== Activity ==
When a line in the data below includes "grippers", count it; then give only the total.

== Information provided ==
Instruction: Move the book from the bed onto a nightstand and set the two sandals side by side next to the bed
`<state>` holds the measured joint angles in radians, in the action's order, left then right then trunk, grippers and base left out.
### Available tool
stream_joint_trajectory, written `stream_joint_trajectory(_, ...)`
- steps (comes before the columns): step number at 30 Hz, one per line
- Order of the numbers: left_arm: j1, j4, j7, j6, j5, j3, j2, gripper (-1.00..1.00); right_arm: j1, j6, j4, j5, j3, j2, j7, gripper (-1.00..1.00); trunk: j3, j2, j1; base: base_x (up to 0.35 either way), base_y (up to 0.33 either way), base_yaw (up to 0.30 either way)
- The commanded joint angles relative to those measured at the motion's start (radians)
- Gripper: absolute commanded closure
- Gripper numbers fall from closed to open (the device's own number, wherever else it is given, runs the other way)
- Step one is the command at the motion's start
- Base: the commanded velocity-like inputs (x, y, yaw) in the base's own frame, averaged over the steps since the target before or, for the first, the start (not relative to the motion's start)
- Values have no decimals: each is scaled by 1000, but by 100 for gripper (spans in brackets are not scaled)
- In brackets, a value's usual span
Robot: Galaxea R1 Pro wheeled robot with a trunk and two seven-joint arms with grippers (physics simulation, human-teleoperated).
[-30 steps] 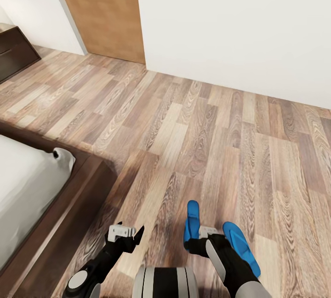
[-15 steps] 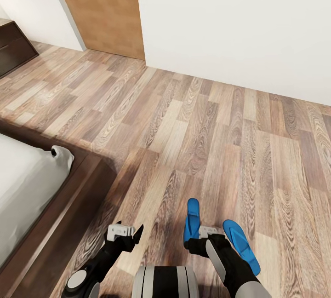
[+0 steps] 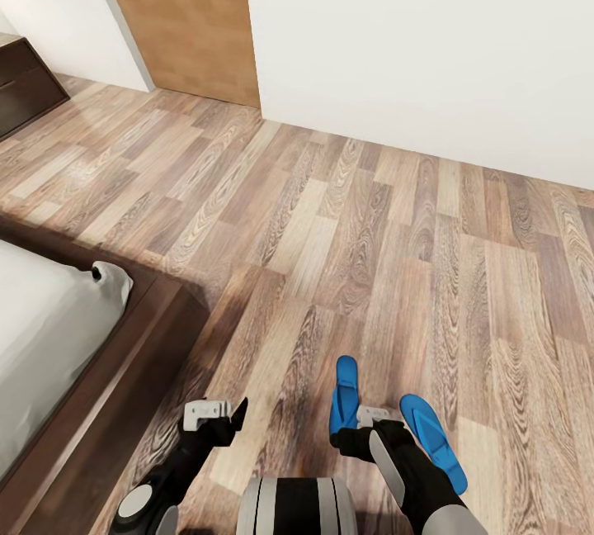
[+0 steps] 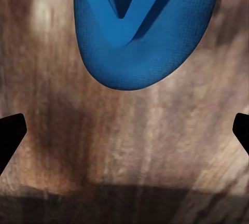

== Output for this exercise ==
2